Honest Thoughts About Life On The Road
It was a series of events that led up to us becoming homeless—or "on the road" by the climbers’ definition. Perhaps the term "always home” is actually a more accurate definition. When home is everywhere, you are always there.
Many climbers dream of the road trip that never ends, and I was one of those climbers; always a road ahead, and always an adventure lurking out there in the next canyon. It must have been those wunderlust thoughts that led me to where I am today: hanging out at a friend’s house, so happy to have an in-exhaustible supply of heat, electricity and hot water. Outside, the camping rigs slowly disappear under a veil of snow. Tools lay about the floors, control panels open, exposing an array of colored wires and circuits. The mystery of why the camper furnace does not work remains to be solved. Today, I’m very happy to have friends.
Last fall I spent days taking a solar system off one RV and putting it onto a truck camper. Easy enough, right? Undo one system and rebuild the system on the adjacent rig. No problem. Several days later, most of the system worked, at least good enough to venture off to Moab. While I was comparing rigs with another on-the-roader, and talking about the wonders of a solar system and our array of six-volt lead acid batteries, I proudly opened up the door to the battery compartment and proclaimed "there it is!" As I looked into the compartment I was confused by the sight of daylight. The weight of the batteries had blown out the floor of the compartment. An array of disfigured staples and single-ply plywood shards were all that remained. Who builds anything with staples? Let alone something you'd put on a V-8 diesel truck!
Being on the road means having to track down your mail occasionally. That’s never fun because almost nobody sends nice letters anymore. Getting mail is little more than a depressing pain in the ass. Someone wants money, someone wants you to buy something, some wants to get you more in debt than you already are. One by one, they go from mailbox through my hands and into recycle bin. A depressing waste of paper, and my time. Why must trees die for this?

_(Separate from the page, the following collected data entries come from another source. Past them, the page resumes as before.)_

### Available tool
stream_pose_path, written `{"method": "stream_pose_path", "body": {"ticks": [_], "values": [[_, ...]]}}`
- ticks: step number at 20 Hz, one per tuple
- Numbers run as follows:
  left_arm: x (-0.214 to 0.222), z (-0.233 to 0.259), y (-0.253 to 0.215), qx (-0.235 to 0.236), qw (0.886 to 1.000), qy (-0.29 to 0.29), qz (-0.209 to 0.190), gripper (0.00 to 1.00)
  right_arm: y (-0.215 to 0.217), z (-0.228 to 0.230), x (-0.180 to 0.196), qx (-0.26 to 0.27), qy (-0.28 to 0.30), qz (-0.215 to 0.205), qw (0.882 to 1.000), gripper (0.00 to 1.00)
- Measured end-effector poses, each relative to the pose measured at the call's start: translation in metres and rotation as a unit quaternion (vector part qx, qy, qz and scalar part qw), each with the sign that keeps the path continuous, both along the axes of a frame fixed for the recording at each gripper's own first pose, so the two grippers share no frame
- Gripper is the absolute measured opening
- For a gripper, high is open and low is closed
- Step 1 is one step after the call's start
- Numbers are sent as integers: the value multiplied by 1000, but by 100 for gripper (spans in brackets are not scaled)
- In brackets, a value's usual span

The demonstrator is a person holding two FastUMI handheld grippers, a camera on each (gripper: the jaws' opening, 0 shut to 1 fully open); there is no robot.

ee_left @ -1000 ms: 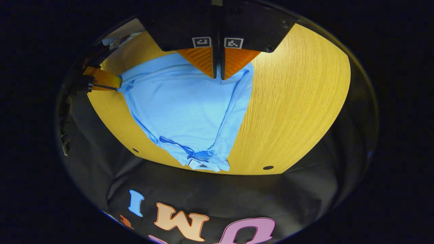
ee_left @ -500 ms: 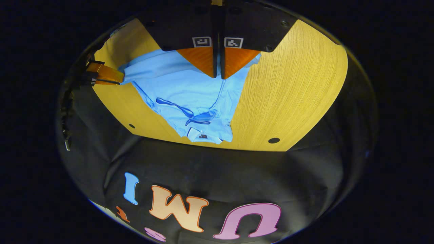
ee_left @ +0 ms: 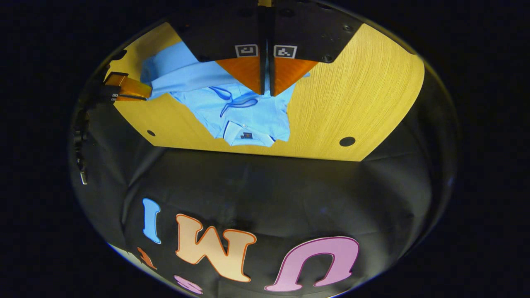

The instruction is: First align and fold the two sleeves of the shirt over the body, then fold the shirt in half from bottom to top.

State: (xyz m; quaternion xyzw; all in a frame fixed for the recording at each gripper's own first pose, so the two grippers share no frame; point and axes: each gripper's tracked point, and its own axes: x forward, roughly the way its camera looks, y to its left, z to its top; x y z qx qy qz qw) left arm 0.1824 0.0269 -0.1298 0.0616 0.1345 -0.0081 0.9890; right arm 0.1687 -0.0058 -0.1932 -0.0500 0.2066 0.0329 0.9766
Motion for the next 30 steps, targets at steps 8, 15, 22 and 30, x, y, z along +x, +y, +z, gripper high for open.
{"method": "stream_pose_path", "body": {"ticks": [8, 15, 22, 30], "values": [[90, 20, 13, -17, 999, -14, 25, 0, -7, 23, 113, 8, -37, -4, 999, 5], [145, 14, 34, 28, 998, -10, 48, 0, 10, 30, 184, 8, -59, 14, 998, 5], [108, 32, 43, 15, 997, -16, 74, 95, -5, 50, 158, 5, -74, -4, 997, 90], [-18, 54, 26, 24, 997, -20, 72, 96, 6, 96, 35, 29, -111, -8, 993, 95]]}}
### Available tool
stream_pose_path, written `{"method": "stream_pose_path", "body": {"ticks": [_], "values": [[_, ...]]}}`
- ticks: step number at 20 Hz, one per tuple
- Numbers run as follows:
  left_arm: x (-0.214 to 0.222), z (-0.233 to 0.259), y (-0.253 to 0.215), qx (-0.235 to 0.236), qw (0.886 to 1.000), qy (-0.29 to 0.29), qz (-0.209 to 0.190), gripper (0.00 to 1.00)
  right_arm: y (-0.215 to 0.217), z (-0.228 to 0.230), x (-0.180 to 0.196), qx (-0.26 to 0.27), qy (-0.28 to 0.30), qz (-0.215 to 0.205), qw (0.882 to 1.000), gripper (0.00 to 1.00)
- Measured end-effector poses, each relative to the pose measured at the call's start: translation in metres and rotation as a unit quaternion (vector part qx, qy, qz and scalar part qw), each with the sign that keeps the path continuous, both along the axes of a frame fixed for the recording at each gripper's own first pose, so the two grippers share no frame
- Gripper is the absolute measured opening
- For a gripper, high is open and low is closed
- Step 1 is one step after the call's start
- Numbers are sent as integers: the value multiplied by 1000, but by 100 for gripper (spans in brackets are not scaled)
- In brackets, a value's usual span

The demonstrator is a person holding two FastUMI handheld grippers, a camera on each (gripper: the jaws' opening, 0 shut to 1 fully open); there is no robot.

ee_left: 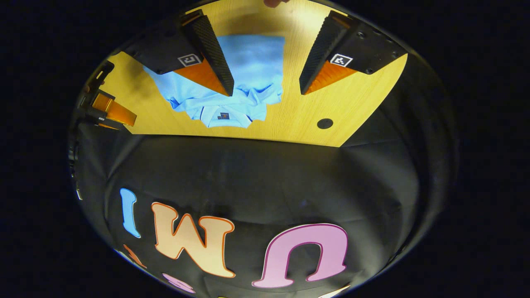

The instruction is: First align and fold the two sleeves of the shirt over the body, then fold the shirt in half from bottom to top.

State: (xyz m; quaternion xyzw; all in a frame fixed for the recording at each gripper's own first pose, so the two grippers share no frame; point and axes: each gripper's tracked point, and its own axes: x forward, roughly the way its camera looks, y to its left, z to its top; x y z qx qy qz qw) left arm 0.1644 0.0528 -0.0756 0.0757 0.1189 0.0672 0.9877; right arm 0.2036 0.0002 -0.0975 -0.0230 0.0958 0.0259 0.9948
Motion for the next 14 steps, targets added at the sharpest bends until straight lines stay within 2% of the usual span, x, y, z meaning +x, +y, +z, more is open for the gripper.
{"method": "stream_pose_path", "body": {"ticks": [1, 6, 7, 8, 10, 11, 14], "values": [[-13, 5, -4, -3, 1000, -6, -2, 96, 5, 1, -18, 4, 4, 4, 1000, 98], [-65, 24, -17, -30, 999, -31, -5, 96, 10, 6, -97, -4, 4, 2, 1000, 98], [-73, 25, -19, -33, 999, -32, -6, 96, 11, 8, -111, 5, 3, -2, 1000, 94], [-81, 26, -24, -38, 999, -35, -9, 95, 13, 9, -122, 17, 0, -2, 1000, 98], [-94, 27, -36, -52, 998, -35, -28, 96, 14, 7, -142, 30, 2, -6, 1000, 94], [-99, 26, -39, -52, 997, -34, -34, 96, 11, 5, -150, 30, 3, -9, 999, 98], [-111, 25, -47, -42, 998, -29, -48, 96, 2, 11, -168, 29, -9, -25, 999, 98]]}}
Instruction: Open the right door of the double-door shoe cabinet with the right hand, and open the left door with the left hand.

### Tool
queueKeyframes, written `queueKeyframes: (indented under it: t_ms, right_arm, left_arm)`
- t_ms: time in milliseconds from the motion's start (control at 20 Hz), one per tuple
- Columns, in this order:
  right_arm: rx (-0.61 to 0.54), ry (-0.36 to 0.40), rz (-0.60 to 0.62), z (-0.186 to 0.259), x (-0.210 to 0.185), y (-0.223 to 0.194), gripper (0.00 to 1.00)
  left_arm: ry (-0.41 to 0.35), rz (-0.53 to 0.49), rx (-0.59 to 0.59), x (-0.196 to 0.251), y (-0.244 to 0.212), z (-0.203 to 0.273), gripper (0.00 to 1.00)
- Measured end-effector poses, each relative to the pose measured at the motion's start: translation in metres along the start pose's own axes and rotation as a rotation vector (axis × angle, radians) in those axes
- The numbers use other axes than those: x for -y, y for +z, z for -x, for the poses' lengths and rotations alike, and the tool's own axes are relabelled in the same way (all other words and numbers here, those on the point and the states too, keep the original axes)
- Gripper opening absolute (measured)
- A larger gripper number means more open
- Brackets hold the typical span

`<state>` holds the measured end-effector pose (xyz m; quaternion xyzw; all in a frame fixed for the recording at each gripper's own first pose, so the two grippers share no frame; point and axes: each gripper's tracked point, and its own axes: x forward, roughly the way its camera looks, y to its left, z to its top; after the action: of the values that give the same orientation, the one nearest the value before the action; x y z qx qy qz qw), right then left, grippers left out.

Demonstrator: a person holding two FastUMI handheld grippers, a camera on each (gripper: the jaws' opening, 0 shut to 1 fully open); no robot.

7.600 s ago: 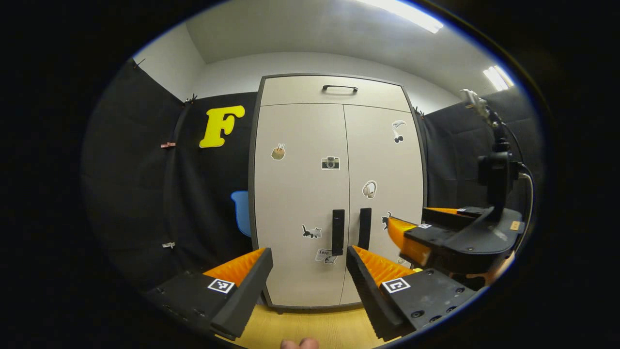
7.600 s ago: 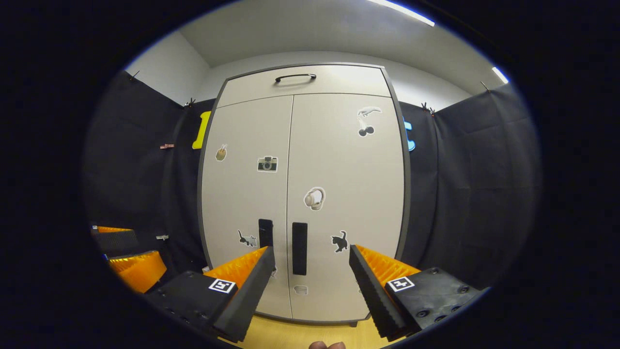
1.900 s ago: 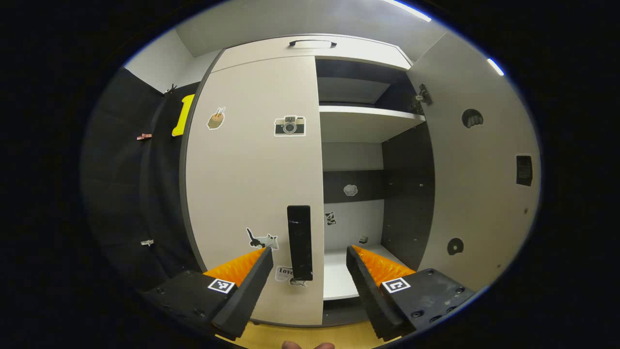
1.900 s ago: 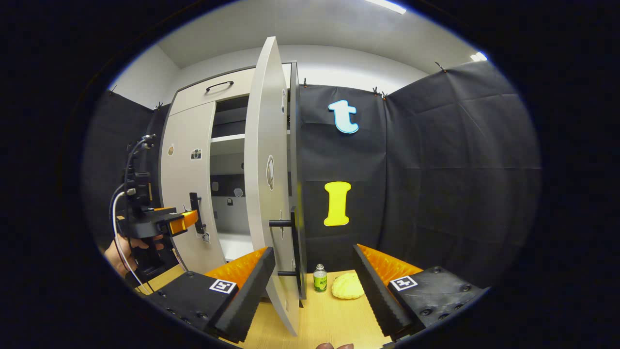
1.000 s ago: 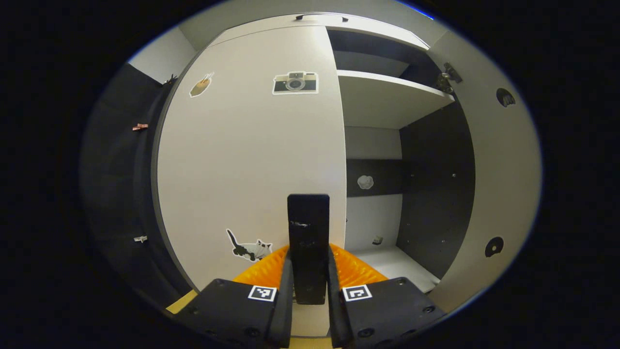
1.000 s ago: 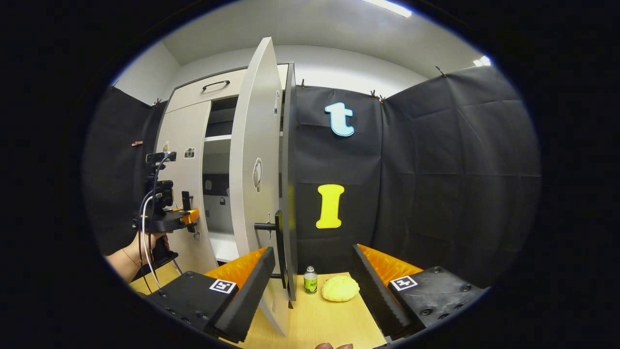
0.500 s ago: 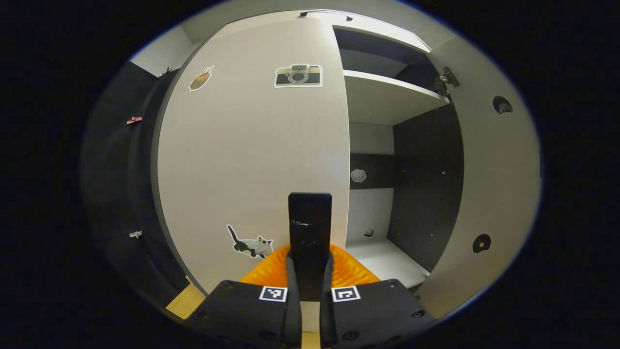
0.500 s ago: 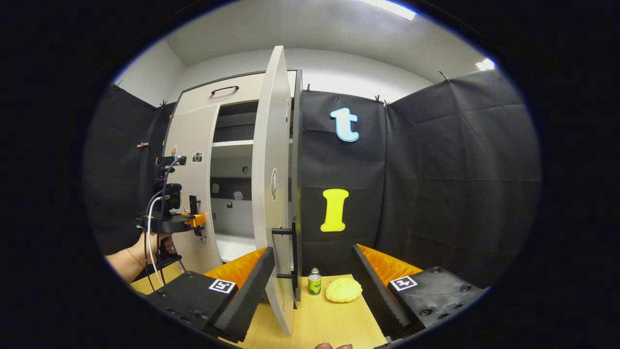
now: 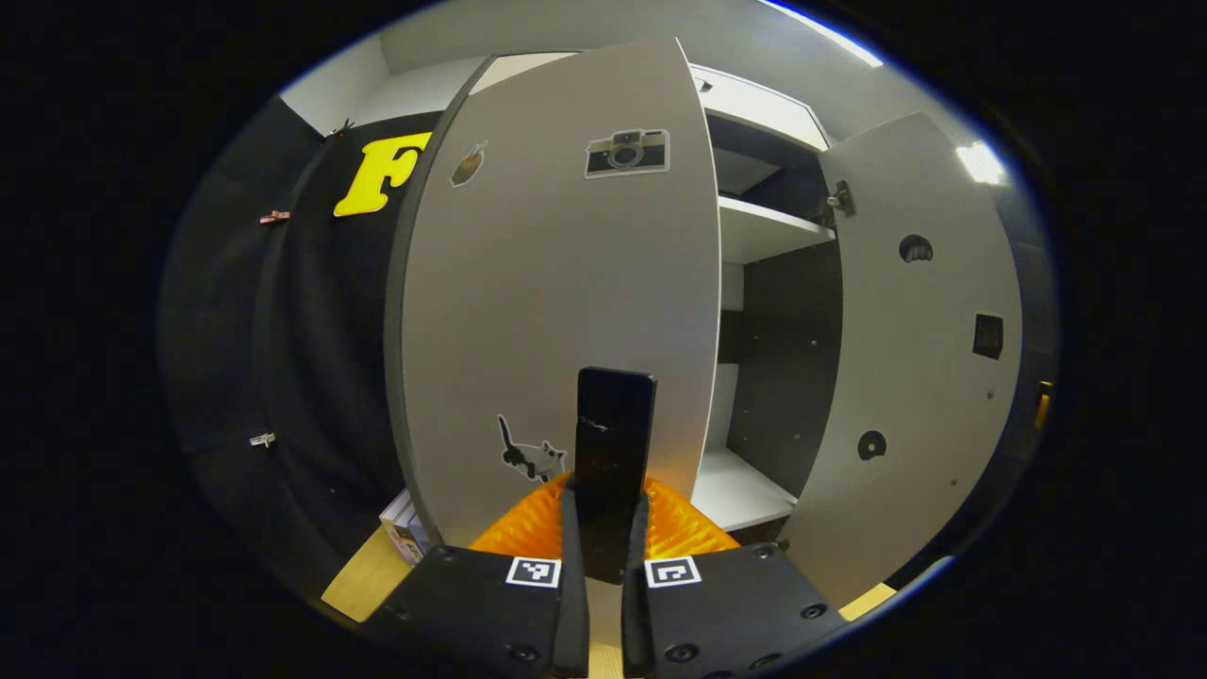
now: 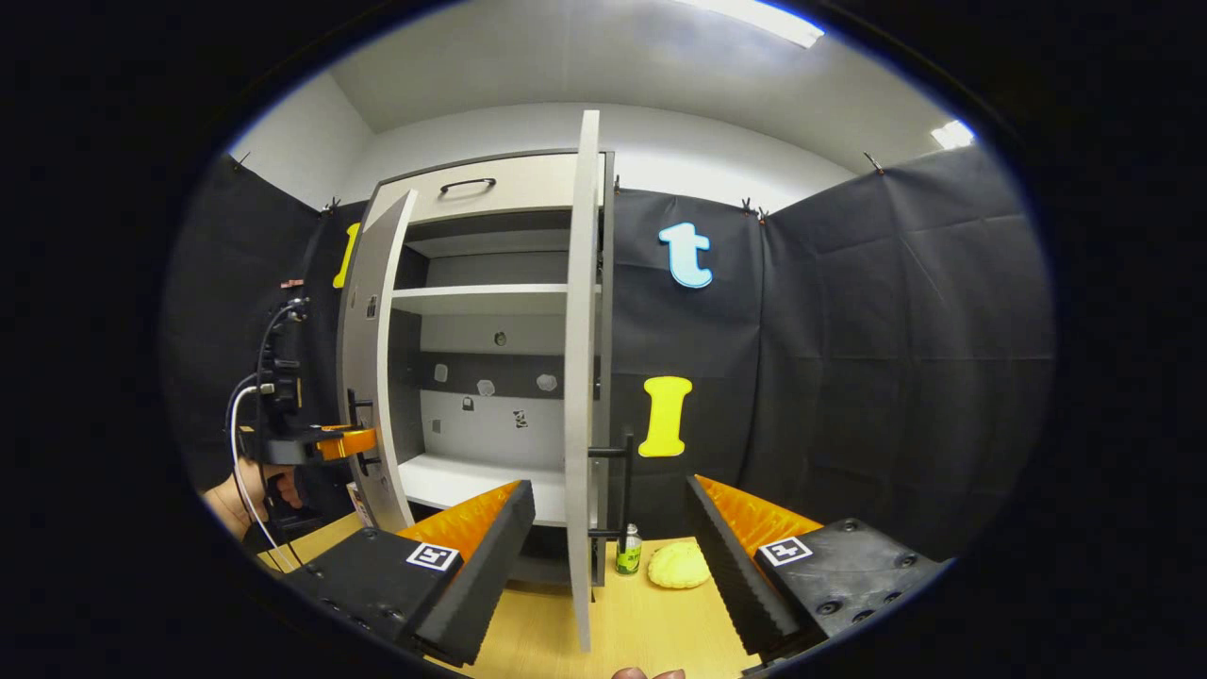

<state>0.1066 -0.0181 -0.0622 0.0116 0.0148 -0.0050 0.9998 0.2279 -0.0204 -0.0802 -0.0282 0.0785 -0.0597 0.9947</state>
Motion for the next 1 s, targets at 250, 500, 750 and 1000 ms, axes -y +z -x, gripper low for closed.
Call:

I've been so many places since we set adrift, I've lost track of the time and how we got from place to place. Changing environments is like changing seasons, and my internal clock is so confused. Seasons have shortened to weeks. Does this mean I’m aging faster, too? I think about drawing a line on the map of places I've been in the past year, but soon realize it will look more like a child’s scribble than the inspiring quest of adventure and conquest I had hoped for. And while the past has taught us lessons, it's the road ahead we must keep our gaze on.
Sometimes life on the road can make it hard to see beyond the narcissism of climbing. Why do we dedicate ourselves to something so wholeheartedly that does no one else any good? That said, I still love it and I still need it. It can pull me back into the present, and in the present is often the only time I can find joy. Climbing is also my community. My tribe of misfits, the lost boys from Peter Pan. Beneath the egos and internet trolls, there are some truly extra-ordinary people in our community. People who understand that a grade is little more than a poorly fitting adjective. People who know that being run out on marginal gear doesn't just occur on the rocks and mountains.
While climbing has its many real and present dangers, those hazards seem so trivial against the threat of long-term illness. It's not the loose rock I fear but the sound of the heart rate monitor and sight of the doctor shrugging his shoulders. Climbing has prepared me for this. It's taught me to be uncomfortable. It's taught me to persevere. The harsh reality is that there’s no summit, there is no send. You just hold on for one more day. There is only the journey, the passage of time. You try and make it special somehow.
Lisa and I talk of slowing down. I guess that means not being somewhere new every week. Maybe every couple of months instead. Are we getting older? Or are the miles just wearing on us? I just want more regular climbing partners, and perhaps not having to drive around in search of where to park for the night. It's hard to say how we’ll come to grips with words like "routine." Some routines don't sound all that bad—like “exercise routine.” That's not so threatening sounding. I guess we'll see what the road ahead has in store.